Blaster Master: Enemy Below is the fourth game in the Blaster Master series, and stands as something of a remake, or perhaps more fittingly, remix, of the NES original. The gameplay is mostly design, with overworld levels using the tank Sophia, and underground levels where you move on foot as Jason. Blaster Master: Enemy Below adds upgrades you have to find, making backtracking more worthwhile. While all these games would eventually pale in comparison to Blaster Master Zero, this is still a fun little game, especially if you’re really into Metroidvanias.
Kirby Tilt N’Tumble is probably the standout of this latest batch of Switch Online games. You move Kirby by tilting your console in the direction he is supposed to go, as if he is the marble in a marble maze. You can also get Kirby to jump, AKA pop, by flipping your console quickly as if you were cooking pancakes.
On the Game Boy Color, Nintendo pulled this off by inserting an accelerometer on the cart, but today, Nintendo emulates this perfectly using the Nintendo Switch’s built-in gyro and accelerometers.
So you can do all this using separated Joy-Cons, but if you do want to simulate the original experience, we recommend playing with the Joy-Cons connected, or if you have one, playing it on a Nintendo Switch Lite.
Finally, on the SNES app we get Bokujo Monogatari.
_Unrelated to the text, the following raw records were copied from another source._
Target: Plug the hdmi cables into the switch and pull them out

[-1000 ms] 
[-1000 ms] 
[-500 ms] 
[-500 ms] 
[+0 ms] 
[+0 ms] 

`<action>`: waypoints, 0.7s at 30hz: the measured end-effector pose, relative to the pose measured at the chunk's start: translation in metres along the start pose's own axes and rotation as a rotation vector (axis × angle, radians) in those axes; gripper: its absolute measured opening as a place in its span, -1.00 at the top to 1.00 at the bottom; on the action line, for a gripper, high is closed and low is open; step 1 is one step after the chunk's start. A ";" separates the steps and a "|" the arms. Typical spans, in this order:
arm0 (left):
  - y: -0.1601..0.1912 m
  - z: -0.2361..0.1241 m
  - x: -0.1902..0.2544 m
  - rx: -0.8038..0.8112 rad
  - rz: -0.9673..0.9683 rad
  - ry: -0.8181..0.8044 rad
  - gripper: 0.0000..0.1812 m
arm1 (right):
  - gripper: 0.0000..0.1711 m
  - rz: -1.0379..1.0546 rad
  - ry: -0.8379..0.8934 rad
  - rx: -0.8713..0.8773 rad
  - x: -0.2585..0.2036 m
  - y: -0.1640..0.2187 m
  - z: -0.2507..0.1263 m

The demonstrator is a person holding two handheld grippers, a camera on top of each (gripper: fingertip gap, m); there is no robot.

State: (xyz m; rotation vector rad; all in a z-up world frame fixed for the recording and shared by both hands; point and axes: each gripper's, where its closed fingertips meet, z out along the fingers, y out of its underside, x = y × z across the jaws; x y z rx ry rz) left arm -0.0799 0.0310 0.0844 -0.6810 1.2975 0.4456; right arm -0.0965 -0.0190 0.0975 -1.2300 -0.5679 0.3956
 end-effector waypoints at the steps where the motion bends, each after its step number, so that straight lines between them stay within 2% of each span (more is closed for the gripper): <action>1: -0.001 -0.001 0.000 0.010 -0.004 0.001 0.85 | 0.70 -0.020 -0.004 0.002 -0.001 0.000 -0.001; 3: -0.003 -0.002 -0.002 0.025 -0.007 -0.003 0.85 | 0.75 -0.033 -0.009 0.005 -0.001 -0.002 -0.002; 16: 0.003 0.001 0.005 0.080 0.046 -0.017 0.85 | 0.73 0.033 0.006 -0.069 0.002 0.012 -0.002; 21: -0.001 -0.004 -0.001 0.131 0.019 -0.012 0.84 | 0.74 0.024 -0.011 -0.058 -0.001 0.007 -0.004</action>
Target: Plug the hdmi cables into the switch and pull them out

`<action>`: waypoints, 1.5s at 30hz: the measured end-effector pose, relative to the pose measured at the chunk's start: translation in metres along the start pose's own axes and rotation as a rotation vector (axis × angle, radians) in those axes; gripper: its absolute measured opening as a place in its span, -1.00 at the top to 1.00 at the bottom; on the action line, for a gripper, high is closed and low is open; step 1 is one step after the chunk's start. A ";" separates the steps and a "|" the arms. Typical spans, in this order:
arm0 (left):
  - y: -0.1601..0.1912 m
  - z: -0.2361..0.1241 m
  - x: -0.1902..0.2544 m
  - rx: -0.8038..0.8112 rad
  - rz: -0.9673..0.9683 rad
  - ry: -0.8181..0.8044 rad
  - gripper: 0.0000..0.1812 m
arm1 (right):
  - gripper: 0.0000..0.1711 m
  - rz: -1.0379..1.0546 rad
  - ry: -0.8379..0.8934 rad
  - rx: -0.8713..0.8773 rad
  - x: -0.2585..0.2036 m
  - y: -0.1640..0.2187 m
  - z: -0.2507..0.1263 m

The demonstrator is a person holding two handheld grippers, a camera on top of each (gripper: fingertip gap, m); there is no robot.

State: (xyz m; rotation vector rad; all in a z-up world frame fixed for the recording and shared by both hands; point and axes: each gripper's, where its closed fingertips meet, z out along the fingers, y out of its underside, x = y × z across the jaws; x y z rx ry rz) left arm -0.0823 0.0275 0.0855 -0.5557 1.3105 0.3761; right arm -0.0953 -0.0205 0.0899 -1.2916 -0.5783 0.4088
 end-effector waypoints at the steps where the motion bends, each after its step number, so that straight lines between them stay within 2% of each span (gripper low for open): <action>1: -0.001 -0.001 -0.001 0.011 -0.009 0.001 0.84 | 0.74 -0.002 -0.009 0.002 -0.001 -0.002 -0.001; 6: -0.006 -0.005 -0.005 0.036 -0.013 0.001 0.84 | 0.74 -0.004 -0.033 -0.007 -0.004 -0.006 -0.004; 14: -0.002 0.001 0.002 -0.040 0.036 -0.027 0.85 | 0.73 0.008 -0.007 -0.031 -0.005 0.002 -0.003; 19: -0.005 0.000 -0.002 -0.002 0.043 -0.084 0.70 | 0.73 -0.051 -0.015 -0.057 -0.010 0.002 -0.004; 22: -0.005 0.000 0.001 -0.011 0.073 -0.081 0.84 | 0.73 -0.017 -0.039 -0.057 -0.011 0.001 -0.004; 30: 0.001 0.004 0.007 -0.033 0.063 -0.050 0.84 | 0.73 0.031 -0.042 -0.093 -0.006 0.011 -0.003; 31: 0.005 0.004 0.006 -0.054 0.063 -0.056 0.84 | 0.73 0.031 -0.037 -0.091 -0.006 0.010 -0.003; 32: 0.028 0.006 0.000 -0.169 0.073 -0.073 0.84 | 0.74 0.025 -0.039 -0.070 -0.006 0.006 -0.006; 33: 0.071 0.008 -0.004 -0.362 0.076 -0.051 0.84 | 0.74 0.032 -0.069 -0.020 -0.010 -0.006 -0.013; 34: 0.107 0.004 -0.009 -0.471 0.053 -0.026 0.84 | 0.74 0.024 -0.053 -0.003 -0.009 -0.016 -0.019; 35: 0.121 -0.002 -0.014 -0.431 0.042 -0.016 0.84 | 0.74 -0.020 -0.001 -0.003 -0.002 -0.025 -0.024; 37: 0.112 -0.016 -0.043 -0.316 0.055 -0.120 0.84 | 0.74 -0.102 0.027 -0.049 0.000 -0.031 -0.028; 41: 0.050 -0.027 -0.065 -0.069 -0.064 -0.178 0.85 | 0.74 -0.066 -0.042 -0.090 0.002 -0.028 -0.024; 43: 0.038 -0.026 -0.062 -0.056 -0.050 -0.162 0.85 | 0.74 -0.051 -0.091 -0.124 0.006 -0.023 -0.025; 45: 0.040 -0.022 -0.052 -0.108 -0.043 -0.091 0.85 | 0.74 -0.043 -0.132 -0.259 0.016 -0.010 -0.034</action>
This is the first game in what was originally known in the west as the Harvest Moon franchise.
The first few Harvest Moon games were English versions of Bokujo Monogatari. However, since 2013, Natsume has transferred Harvest Moon as its own franchise, while XSeed games has continued localizing these games under the new title, Story of Seasons.
This version retains its original title, Harvest Moon. But really, without this history lesson, all you need to know is that this is the original Stardew Valley all the way back in the 1990s. While there may be some QOL updates that have been brought to the genre, this is essentially the same game.
A lot of fun games have now been added in to Switch Online, nicely complementing the recent rerelease of the Game Boy Advance versions of the Super Mario Bros games.